Exercise objective = The following data has a line with "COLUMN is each" and a line with "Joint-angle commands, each". Write out exactly those lines and all the lines between them.

Provided data =
──────────────────────────────

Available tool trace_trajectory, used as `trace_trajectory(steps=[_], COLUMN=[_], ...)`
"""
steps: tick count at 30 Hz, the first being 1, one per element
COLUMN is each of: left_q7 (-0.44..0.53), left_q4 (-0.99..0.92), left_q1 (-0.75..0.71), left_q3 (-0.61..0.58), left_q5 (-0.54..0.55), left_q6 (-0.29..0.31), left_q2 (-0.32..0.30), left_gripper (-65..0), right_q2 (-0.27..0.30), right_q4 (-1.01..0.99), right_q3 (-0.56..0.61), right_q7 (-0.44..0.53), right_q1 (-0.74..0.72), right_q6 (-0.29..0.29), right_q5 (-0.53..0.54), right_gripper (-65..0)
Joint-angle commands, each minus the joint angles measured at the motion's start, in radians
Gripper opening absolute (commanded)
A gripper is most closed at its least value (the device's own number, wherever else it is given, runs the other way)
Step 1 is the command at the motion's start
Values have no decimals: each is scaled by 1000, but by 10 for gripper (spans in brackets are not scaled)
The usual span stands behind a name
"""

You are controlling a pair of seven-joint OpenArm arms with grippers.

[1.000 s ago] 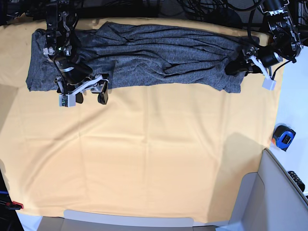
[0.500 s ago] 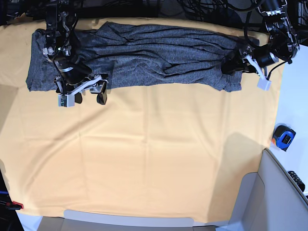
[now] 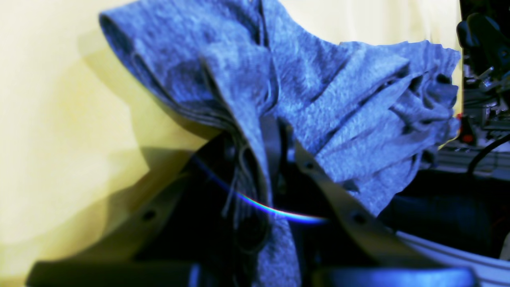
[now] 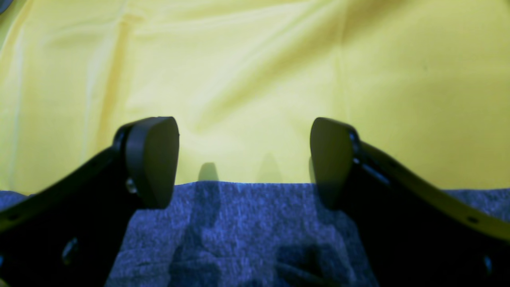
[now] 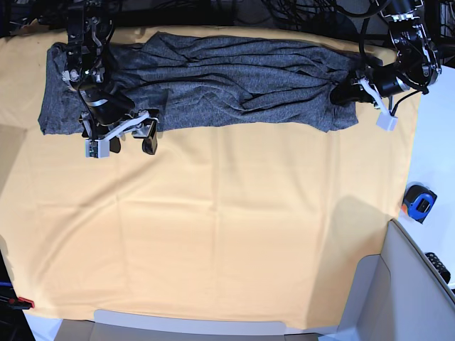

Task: Fold the T-shirt properly
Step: 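Fold the gripped shirt end toward the right gripper with the left gripper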

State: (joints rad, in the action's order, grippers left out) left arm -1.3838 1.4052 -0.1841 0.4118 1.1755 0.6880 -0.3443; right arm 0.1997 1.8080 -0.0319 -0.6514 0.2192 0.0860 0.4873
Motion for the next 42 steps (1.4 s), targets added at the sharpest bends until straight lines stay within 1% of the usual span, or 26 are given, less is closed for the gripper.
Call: trace_trajectory(steps=[1,6,10,12,15,18,21,24,26,31,37,39,42], left_q7=[-4,-7,-7,-4,4,4,5,7,33,131,243,258,263], left_q4=[67,308,408,417,415,415,412,412,412,359,237,236,236], left_q1=[7,7,19,48,62,88,119,157,180,219,220,220,220], left_q3=[-1,-8,-136,-224,-336,-419,-492,-552,-586,-692,-799,-810,-810], left_q5=[28,30,30,28,21,19,19,19,19,11,-81,-105,-115], left_q6=[10,10,10,10,10,10,10,10,10,10,10,10,10], left_q2=[-12,21,32,54,103,170,221,278,301,297,297,290,288], left_gripper=[-650,-650,-650,-650,-650,-650,-650,-650,-650,-650,-650,-650,-650], right_q2=[25,33,34,34,34,34,25,24,24,24,24,24,24], right_q4=[22,22,22,22,22,20,17,16,16,16,16,16,16], right_q3=[-26,-127,-237,-302,-415,-538,-662,-745,-768,-771,-770,-770,-768], right_q7=[29,29,28,28,23,-54,-141,-198,-207,-207,-207,-207,-207], right_q1=[-2,30,75,108,162,193,202,208,208,219,217,216,216], right_q6=[4,4,4,4,4,4,4,4,4,4,4,4,4], right_q5=[11,11,11,11,7,7,6,6,6,6,6,6,6], right_gripper=[-146,-146,-146,-146,-146,-146,-146,-146,-146,-146,-146,-146,-146])
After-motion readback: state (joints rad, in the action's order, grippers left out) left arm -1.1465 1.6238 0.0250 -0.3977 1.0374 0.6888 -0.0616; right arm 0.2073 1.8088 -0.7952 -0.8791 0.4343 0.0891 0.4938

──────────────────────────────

Solution =
COLUMN is each of: left_q7 (-0.44..0.53), left_q4 (-0.99..0.92), left_q1 (-0.75..0.71), left_q3 (-0.61..0.58), left_q5 (-0.54..0.55), left_q6 (-0.29..0.31), left_q2 (-0.32..0.30), left_gripper (-65..0), right_q2 (-0.27..0.30), right_q4 (-1.01..0.99), right_q3 (-0.56..0.61), right_q7 (-0.44..0.53), right_q1 (-0.74..0.72), right_q6 (-0.29..0.29), right_q5 (-0.53..0.54), right_gripper (-65..0)
Joint-angle commands, each minus the joint angles measured at the motion's start, in radians

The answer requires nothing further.